As someone who’s defaulted to workaholism in the wake of a breakup or whenever life felt chaotic, I have a theory that my constant need to be productive gives me a sense of control at a moment when the ground feels like it’s crumbling beneath me. “That might be particularly true for people who have more of an obsessive personality type”—those attracted to perfection, structure, and organization, Levounis says when I float my theory past him, describing me to a T.
Although it might alleviate your anxiety in the short term, burrowing yourself in work isn’t sustainable long term. Eventually, you might start ignoring your basic physical needs, including adequate food and sleep, interpersonal relationships, and sex, Levounis says. “It takes a physical toll on you, as well as an emotional one.”
You also risk burnout, which is basically when your body gives up without your conscious mind realizing it. “I have experienced burnout during the lockdown because of my schedule and have to take a couple of weekends off to get back to normal,” says Mohanachandran, who tells me he works around 13 hours a day.
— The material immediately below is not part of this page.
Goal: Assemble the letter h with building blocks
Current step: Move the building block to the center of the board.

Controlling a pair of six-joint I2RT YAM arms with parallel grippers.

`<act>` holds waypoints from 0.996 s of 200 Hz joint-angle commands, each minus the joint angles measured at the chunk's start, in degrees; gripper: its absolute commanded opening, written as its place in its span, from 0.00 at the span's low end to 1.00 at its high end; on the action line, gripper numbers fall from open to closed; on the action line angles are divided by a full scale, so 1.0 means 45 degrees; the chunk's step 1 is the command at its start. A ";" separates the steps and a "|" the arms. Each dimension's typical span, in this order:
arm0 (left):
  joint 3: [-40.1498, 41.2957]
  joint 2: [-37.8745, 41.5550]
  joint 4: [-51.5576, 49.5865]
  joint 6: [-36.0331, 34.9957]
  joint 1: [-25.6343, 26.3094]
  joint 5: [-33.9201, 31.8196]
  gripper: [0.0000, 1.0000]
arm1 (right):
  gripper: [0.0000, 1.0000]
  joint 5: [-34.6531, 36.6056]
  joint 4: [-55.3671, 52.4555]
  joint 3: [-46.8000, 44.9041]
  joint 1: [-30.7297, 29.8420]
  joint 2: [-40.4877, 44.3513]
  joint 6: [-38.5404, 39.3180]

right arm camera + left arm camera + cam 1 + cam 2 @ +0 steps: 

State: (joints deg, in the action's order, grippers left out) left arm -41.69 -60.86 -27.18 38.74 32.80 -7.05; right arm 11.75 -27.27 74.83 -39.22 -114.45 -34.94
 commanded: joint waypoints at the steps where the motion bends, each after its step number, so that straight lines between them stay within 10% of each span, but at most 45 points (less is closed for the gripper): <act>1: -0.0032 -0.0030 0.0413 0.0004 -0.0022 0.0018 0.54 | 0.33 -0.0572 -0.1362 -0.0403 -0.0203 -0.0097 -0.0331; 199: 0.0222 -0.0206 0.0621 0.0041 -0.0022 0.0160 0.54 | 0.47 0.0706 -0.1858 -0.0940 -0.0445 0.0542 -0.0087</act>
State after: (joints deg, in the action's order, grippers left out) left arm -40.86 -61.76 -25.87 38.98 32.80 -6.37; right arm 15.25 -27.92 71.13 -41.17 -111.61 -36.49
To cope with workaholism, Levounis suggests seeking therapy, if you can. If therapy isn’t an option right now, “try to find some other ways to help your pleasure and reward pathways,” instead of working non-stop, like connecting with others online. Try not to be so quick to write off virtual happy hours or dance parties. Something is much better than nothing.
One of my most cherished lessons from therapy is that my energy is finite and worth protecting. After my conversation with Levounis, I’ve realized that the energy I’ve channeled toward fleeing my feelings would probably be better spent learning to sit with them, and devising creative ways to find pleasure in the ways available to me.